### Exercise directions
Could you repeat the records below exactly, without the pictures?

### Input for this task
☆ ☆ ☆ ☆ ☆

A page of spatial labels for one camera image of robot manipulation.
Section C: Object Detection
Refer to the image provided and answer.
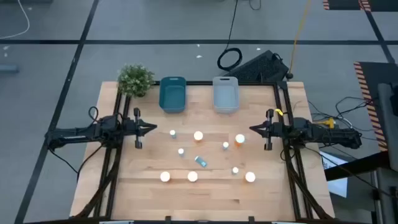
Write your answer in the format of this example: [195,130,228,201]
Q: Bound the grey metal stand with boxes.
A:
[377,81,398,174]

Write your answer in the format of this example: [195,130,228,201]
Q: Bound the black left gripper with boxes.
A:
[123,107,158,150]

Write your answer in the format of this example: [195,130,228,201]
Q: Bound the black metal table frame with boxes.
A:
[70,80,335,224]

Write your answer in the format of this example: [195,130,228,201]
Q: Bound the teal plastic bin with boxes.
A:
[159,76,187,114]

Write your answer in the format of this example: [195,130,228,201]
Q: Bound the black bar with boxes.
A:
[324,151,393,182]

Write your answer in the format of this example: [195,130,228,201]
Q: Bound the white floor cable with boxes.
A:
[0,0,30,40]

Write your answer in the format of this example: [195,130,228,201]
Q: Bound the green potted plant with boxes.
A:
[117,63,155,98]

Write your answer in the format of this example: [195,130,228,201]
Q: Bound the yellow cable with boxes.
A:
[288,0,313,78]

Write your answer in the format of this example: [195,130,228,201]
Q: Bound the white sheet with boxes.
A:
[319,150,348,198]

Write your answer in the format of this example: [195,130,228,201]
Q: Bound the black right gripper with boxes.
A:
[249,108,285,151]

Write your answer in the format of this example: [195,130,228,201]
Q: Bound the grey floor block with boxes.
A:
[0,64,19,74]

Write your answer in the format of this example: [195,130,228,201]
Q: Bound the grey plastic bin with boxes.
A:
[212,76,240,114]

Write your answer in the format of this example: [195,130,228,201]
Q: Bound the hazard-striped black floor mat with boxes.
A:
[353,61,398,152]
[322,0,398,12]

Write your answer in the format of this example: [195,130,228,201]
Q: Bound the black floor cable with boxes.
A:
[48,143,105,183]

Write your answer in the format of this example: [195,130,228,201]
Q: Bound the coiled black cable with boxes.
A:
[216,0,243,72]

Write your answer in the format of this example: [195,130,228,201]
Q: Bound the black cable bundle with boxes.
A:
[307,95,379,147]

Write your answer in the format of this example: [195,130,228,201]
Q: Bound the yellow connector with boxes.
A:
[313,117,336,129]

☆ ☆ ☆ ☆ ☆

### Solution for this task
A page of spatial labels for one camera image of robot manipulation.
Section C: Object Detection
Refer to the image provided and answer.
Write your answer in the format of this example: [195,130,228,201]
Q: Bound the grey metal stand with boxes.
A:
[377,81,398,174]

Write your answer in the format of this example: [195,130,228,201]
Q: Bound the black left gripper with boxes.
A:
[123,107,158,150]

Write your answer in the format of this example: [195,130,228,201]
Q: Bound the black metal table frame with boxes.
A:
[70,80,335,224]

Write your answer in the format of this example: [195,130,228,201]
Q: Bound the teal plastic bin with boxes.
A:
[159,76,187,114]

Write your answer in the format of this example: [195,130,228,201]
Q: Bound the black bar with boxes.
A:
[324,151,393,182]

Write your answer in the format of this example: [195,130,228,201]
Q: Bound the white floor cable with boxes.
A:
[0,0,30,40]

Write your answer in the format of this example: [195,130,228,201]
Q: Bound the green potted plant with boxes.
A:
[117,63,155,98]

Write your answer in the format of this example: [195,130,228,201]
Q: Bound the yellow cable with boxes.
A:
[288,0,313,78]

Write your answer in the format of this example: [195,130,228,201]
Q: Bound the white sheet with boxes.
A:
[319,150,348,198]

Write your answer in the format of this example: [195,130,228,201]
Q: Bound the black right gripper with boxes.
A:
[249,108,285,151]

Write your answer in the format of this example: [195,130,228,201]
Q: Bound the grey floor block with boxes.
A:
[0,64,19,74]

Write your answer in the format of this example: [195,130,228,201]
Q: Bound the grey plastic bin with boxes.
A:
[212,76,240,114]

Write your answer in the format of this example: [195,130,228,201]
Q: Bound the hazard-striped black floor mat with boxes.
A:
[353,61,398,152]
[322,0,398,12]

Write your answer in the format of this example: [195,130,228,201]
Q: Bound the black floor cable with boxes.
A:
[48,143,105,183]

Write your answer in the format of this example: [195,130,228,201]
Q: Bound the coiled black cable with boxes.
A:
[216,0,243,72]

Write your answer in the format of this example: [195,130,228,201]
Q: Bound the black cable bundle with boxes.
A:
[307,95,379,147]

Write your answer in the format of this example: [195,130,228,201]
Q: Bound the yellow connector with boxes.
A:
[313,117,336,129]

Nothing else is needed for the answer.